You and I are different not because different things are happening to us right now, but because, throughout our lives, our brains have acquired different narratives and ways of responding to the world. We are the products of our life stories. Your story is different than mine. But what is crucial in defining and distinguishing between us is not so much the differences between the actual events and surroundings that you and I have encountered, as it is the different way in which our brains have interpreted and remembered what has happened to us. An essential part of being human involves trying to make sense of the world, seeking and finding meaning (whether it is there or not). We have to do this from one moment to the next, every second of our lives. So, inevitably, a lot of what we remember is not what actually happened – whatever this may mean – but rather a kind of myth or confabulation that helps us sustain the impression that we know what is going on. We tell ourselves white lies all the time to bridge the gaps in our understanding of an impossibly complex world. And not only do we fail to realize they are untruths (indeed this would undermine all our efforts) but we lay down these countless little fictions in our memories and subsequently treat them as if they were factual. We maintain a sense of continuity and so provide a basis for our feeling of personal identity at the cost of never knowing what is true. We are as much a myth as the stories we tell ourselves.

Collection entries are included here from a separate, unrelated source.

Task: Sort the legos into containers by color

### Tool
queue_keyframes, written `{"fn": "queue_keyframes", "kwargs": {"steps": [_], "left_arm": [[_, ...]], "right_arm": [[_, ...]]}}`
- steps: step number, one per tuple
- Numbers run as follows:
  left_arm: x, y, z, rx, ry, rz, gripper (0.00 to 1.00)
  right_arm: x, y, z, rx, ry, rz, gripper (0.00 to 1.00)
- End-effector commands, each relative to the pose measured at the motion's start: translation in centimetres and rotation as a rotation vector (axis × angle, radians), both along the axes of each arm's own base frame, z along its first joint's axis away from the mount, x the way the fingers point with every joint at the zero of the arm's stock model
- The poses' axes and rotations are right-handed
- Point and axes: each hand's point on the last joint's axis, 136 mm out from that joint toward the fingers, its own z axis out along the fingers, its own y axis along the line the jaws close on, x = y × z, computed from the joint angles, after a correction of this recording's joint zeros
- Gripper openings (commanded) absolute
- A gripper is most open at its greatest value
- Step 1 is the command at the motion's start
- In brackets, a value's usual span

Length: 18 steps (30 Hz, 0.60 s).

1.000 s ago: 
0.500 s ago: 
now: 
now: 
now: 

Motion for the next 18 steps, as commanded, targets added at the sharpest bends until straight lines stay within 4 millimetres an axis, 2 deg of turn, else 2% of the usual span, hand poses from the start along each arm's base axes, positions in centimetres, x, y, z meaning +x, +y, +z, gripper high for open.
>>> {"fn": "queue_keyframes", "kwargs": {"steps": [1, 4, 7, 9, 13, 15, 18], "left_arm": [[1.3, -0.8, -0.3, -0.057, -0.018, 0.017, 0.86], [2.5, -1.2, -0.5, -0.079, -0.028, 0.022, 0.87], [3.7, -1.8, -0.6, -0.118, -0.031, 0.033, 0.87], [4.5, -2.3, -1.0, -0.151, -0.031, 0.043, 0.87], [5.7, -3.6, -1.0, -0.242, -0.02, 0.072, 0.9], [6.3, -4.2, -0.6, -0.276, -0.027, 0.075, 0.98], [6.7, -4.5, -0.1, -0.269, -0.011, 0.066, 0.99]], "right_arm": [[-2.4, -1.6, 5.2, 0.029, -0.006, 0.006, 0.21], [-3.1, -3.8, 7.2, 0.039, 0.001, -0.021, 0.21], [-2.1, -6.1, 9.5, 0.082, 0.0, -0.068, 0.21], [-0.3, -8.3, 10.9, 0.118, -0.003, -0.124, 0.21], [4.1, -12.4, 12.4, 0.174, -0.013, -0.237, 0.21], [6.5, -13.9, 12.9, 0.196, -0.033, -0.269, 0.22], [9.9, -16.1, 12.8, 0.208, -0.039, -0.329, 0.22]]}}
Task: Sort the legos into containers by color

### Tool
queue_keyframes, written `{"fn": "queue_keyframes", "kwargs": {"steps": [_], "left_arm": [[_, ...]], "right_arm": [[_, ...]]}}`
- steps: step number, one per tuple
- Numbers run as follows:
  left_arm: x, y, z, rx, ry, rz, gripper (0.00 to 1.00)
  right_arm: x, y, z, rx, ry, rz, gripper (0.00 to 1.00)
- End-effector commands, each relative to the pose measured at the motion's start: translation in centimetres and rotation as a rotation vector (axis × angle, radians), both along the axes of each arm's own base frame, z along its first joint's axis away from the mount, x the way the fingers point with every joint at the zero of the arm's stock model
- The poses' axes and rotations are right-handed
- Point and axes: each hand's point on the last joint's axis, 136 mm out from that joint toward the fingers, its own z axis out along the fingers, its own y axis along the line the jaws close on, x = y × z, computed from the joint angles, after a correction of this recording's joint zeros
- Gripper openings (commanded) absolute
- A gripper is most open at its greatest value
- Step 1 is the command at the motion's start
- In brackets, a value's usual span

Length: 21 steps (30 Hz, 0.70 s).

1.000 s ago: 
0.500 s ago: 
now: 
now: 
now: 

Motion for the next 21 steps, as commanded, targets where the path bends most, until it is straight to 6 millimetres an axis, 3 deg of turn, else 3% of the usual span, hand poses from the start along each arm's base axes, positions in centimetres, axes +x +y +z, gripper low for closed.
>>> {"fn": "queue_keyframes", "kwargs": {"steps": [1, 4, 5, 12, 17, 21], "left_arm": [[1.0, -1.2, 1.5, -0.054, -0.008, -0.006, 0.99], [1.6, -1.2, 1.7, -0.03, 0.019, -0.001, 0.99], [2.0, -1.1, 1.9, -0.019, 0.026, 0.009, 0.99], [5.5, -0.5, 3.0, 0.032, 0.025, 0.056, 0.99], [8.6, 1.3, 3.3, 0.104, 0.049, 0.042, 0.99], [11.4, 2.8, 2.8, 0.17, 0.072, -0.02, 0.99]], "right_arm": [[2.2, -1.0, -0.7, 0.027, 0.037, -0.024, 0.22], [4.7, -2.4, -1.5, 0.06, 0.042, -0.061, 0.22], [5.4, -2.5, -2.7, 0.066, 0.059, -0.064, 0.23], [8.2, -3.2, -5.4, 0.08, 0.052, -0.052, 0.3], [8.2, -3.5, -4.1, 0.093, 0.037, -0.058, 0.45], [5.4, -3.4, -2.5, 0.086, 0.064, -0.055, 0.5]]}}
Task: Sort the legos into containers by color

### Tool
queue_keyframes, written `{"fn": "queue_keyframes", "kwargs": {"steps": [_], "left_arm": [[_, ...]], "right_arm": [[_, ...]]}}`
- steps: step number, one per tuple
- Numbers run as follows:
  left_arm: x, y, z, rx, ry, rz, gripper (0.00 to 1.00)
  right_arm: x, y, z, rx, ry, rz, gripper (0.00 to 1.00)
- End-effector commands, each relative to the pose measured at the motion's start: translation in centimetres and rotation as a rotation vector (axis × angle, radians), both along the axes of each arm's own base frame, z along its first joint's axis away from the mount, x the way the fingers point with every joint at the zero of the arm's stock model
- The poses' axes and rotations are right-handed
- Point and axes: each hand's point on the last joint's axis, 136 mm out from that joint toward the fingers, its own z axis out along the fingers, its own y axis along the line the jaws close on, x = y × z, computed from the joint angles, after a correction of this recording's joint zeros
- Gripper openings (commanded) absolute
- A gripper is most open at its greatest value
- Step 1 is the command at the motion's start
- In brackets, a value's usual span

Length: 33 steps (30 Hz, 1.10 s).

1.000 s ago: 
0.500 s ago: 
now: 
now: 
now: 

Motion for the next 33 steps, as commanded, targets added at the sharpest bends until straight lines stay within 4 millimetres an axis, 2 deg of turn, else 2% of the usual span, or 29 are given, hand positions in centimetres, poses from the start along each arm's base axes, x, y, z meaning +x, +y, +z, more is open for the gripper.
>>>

How then can we discover what is real – assuming there is such a thing? Stories we may be. The self, the “I,” the ego, whatever we choose to name what we thought was our true essence, may be as insubstantial as a unicorn’s fear of a dragon. But we cannot just leave it there. We do feel like someone, a being with inner depth. And we do want to know what it will feel like to die, and whether what follows death feels like anything at all.